**Work item**: The entries are to be returned exactly, with images left out.

*** Provided data Section Begins ***

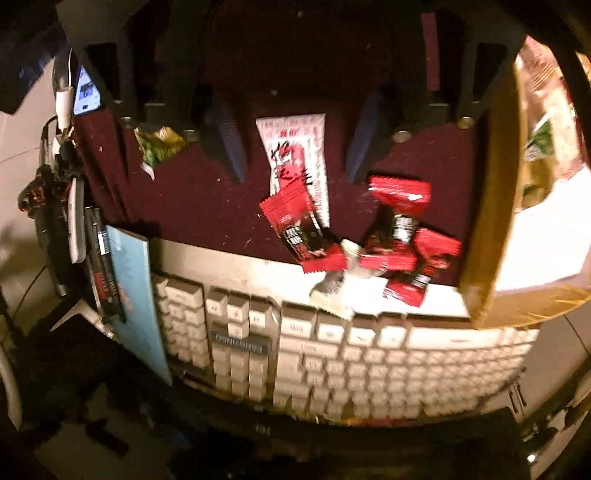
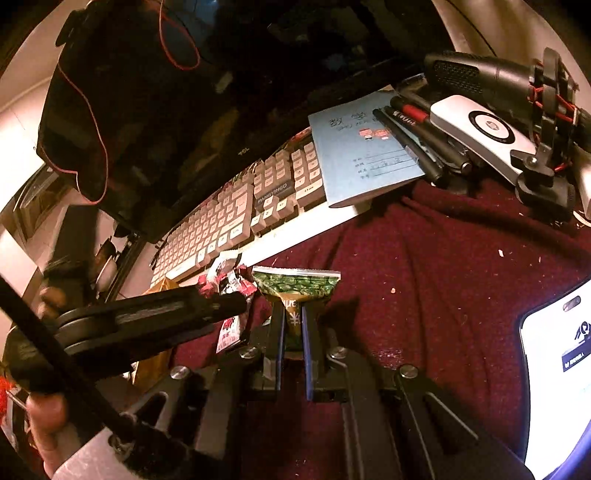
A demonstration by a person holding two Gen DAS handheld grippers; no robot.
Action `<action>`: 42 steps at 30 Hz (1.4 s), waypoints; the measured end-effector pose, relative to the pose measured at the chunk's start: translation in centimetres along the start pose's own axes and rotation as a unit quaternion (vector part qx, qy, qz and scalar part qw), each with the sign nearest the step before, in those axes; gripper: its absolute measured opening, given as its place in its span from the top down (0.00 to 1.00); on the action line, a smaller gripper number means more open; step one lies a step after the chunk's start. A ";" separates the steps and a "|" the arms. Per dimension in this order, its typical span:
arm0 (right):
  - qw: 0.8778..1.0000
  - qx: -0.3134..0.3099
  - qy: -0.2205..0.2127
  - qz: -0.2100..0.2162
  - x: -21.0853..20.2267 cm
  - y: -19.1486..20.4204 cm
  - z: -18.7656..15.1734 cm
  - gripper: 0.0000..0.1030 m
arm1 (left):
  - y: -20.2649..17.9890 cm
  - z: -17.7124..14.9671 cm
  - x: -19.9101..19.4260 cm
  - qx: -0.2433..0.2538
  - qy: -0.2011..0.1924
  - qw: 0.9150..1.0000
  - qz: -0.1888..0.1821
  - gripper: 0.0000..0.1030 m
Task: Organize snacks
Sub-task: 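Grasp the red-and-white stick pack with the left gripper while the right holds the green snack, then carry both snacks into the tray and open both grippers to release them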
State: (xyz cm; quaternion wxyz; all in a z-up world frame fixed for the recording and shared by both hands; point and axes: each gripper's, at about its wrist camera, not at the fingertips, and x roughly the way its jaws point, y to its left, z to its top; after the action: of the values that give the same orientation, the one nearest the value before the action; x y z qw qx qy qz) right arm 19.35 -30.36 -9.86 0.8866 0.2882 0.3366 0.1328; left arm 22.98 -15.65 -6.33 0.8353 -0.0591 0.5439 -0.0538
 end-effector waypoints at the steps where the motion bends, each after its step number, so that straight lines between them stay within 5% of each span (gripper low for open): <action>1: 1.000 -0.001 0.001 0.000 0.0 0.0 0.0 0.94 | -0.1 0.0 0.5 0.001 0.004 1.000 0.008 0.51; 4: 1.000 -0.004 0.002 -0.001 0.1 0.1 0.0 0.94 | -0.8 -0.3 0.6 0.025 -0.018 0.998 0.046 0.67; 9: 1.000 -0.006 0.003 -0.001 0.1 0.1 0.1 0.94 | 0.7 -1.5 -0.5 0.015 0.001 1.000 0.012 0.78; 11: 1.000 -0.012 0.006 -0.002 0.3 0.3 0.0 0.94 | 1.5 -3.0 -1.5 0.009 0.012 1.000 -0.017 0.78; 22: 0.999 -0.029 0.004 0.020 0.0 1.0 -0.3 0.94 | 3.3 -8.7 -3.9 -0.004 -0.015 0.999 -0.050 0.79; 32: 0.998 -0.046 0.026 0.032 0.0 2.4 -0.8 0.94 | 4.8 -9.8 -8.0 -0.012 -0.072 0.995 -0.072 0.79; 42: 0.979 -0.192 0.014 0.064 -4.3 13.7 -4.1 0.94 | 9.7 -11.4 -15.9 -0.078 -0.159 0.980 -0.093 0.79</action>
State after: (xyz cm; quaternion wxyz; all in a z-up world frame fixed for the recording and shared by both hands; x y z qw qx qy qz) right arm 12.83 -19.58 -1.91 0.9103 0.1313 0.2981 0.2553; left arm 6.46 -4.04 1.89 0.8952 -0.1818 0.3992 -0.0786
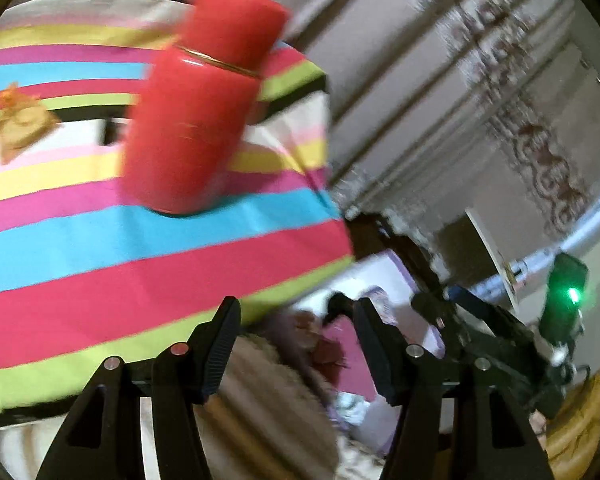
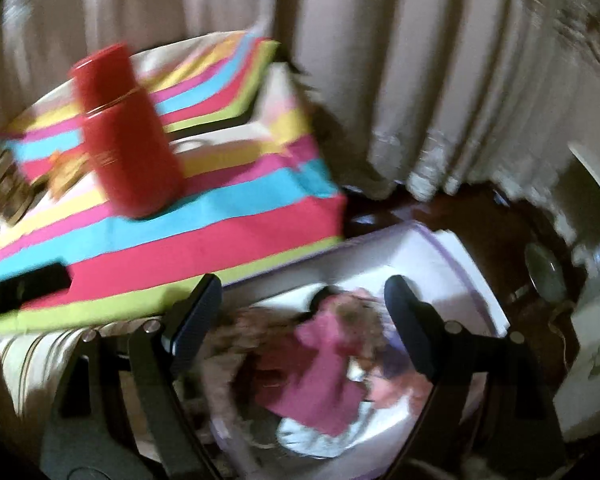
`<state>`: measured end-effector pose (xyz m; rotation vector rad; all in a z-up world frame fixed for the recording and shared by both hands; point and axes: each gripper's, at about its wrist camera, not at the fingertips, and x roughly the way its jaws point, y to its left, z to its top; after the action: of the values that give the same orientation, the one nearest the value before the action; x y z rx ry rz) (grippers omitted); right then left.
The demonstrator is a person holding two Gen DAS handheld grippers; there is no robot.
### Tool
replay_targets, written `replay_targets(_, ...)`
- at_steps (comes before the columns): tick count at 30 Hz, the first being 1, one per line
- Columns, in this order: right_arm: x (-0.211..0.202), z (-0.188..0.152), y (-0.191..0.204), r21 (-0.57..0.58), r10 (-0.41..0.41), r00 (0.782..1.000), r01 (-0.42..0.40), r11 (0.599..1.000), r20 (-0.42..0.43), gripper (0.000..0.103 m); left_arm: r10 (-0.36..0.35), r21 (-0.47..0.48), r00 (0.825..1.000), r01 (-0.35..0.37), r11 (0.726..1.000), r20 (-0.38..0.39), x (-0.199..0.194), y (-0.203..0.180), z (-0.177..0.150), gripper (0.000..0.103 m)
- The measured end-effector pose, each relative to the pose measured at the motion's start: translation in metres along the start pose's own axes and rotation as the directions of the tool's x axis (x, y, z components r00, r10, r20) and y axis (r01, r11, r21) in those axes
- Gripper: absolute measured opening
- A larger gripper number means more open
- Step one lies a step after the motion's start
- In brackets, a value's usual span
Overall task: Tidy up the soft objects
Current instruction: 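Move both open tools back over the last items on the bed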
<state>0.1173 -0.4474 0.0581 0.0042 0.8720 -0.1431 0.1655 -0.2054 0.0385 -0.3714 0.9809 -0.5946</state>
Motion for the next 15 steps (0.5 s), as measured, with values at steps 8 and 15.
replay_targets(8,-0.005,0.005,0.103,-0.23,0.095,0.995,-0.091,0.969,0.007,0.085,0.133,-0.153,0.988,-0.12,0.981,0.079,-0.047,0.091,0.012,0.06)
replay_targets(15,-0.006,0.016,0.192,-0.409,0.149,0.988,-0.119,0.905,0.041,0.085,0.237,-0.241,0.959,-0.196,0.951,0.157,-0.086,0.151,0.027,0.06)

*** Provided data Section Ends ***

**Written solution**:
A demonstration by a person holding two Gen DAS handheld grippers; no robot.
Action `<action>`: 42 steps at 30 Hz (1.4 s), waypoints; the measured end-effector pose, relative to the pose measured at the chunk's start: translation in centimetres along the start pose's own axes and rotation as a unit quaternion (vector part qx, qy, qz and scalar part qw), each with the sign nearest the step before, in those axes; gripper: its absolute measured opening, given as its place in its span from the top down (0.00 to 1.00); on the action line, a smaller gripper number means more open; step one lies a step after the chunk's start. A ";" separates the steps and a "|" the arms. Per dimension in this order, its typical span:
arm0 (right):
  - qw: 0.8778..1.0000
  - qx: -0.3134..0.3099
  - qy: -0.2205..0.2127
  - qz: -0.2100..0.2162
  - x: -21.0853..20.2267 cm
  - y: -19.1486..20.4204 cm
  - z: -18.7656..15.1734 cm
  - gripper: 0.0000..0.1030 m
arm1 (left):
  - y: -20.2649..17.9890 cm
  - z: -17.7124..14.9671 cm
  - x: -19.9101..19.4260 cm
  - qx: -0.2433..0.2538
  - qy: -0.2011..0.1924
  - qw: 0.9150..1.0000
  - qz: -0.1888..0.1821
  - gripper: 0.0000..0.1030 m
Task: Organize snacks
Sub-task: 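Grasp the red-and-white stick pack with the left gripper while the right holds the green snack, then carry both snacks into the tray and open both grippers to release them
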State: (xyz cm; quaternion wxyz; all in a z-up world frame fixed for the recording and shared by both hands; point and axes: each gripper's, at about its wrist camera, not at the fingertips, and x roughly the way its jaws point, y to its left, z to its top; after the action: of the values that give the same orientation, the one nearest the value before the action; x y z qw qx qy qz) right arm 19.35 -30.36 -9.86 0.8866 0.2882 0.3366 0.1328; left arm 22.98 -15.65 -6.33 0.8353 -0.0591 0.5439 -0.0538
 end-effector waypoints at the steps where the motion bends, each after its step number, so that straight lines between them stay within 5% of each span (gripper low for open): <action>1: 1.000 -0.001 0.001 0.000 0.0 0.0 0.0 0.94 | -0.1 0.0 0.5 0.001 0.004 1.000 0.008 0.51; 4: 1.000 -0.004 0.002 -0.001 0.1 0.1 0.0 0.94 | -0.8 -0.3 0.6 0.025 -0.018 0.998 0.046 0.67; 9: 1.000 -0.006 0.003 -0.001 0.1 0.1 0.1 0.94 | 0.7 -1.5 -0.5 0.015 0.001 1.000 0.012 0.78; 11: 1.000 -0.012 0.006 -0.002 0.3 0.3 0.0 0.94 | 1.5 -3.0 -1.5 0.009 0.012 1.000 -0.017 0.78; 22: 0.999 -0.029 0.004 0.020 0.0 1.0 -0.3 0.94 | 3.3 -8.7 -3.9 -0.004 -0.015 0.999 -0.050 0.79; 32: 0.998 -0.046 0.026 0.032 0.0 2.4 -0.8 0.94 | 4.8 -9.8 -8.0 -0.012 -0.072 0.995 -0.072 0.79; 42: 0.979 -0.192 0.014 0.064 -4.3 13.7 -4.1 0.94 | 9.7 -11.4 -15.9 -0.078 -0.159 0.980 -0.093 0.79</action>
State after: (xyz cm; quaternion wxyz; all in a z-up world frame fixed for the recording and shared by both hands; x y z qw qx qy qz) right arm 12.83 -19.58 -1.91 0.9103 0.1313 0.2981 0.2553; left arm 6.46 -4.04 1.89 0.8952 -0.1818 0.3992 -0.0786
`<state>`: measured end-effector pose (xyz m; rotation vector rad; all in a z-up world frame fixed for the recording and shared by both hands; point and axes: each gripper's, at about its wrist camera, not at the fingertips, and x roughly the way its jaws point, y to its left, z to its top; after the action: of the values that give the same orientation, the one nearest the value before the action; x y z rx ry rz) (grippers omitted); right then left.
The demonstrator is a person holding two Gen DAS handheld grippers; there is no robot.
### Tool
replay_targets, written `replay_targets(_, ...)`
- at_steps (comes before the columns): tick count at 30 Hz, the first being 1, one per line
- Columns, in this order: right_arm: x (-0.211..0.202), z (-0.188..0.152), y (-0.191..0.204), r21 (-0.57..0.58), r10 (-0.41..0.41), r00 (0.782..1.000), r01 (-0.42..0.40), r11 (0.599..1.000), r20 (-0.42..0.43), gripper (0.000..0.103 m); left_arm: r10 (-0.36..0.35), r21 (-0.47..0.48), r00 (0.825..1.000), r01 (-0.35..0.37), r11 (0.726..1.000), r20 (-0.38..0.39), x (-0.199..0.194), y (-0.203..0.180), z (-0.177..0.150), gripper (0.000..0.103 m)
- The measured end-effector pose, each relative to the pose measured at the motion's start: translation in metres along the start pose's own axes and rotation as the directions of the tool's x axis (x, y, z components r00, r10, r20) and y axis (r01, r11, r21) in those axes
- Gripper: absolute measured opening
- A larger gripper number means more open
- Step one lies a step after the motion's start
- In brackets, a value's usual span
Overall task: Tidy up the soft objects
Current instruction: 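Move both open tools back over the last items on the bed
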<state>0.1173 -0.4474 0.0581 0.0042 0.8720 -0.1431 0.1655 -0.2054 0.0385 -0.3714 0.9809 -0.5946</state>
Motion for the next 15 steps (0.5 s), as measured, with values at steps 8 and 15.
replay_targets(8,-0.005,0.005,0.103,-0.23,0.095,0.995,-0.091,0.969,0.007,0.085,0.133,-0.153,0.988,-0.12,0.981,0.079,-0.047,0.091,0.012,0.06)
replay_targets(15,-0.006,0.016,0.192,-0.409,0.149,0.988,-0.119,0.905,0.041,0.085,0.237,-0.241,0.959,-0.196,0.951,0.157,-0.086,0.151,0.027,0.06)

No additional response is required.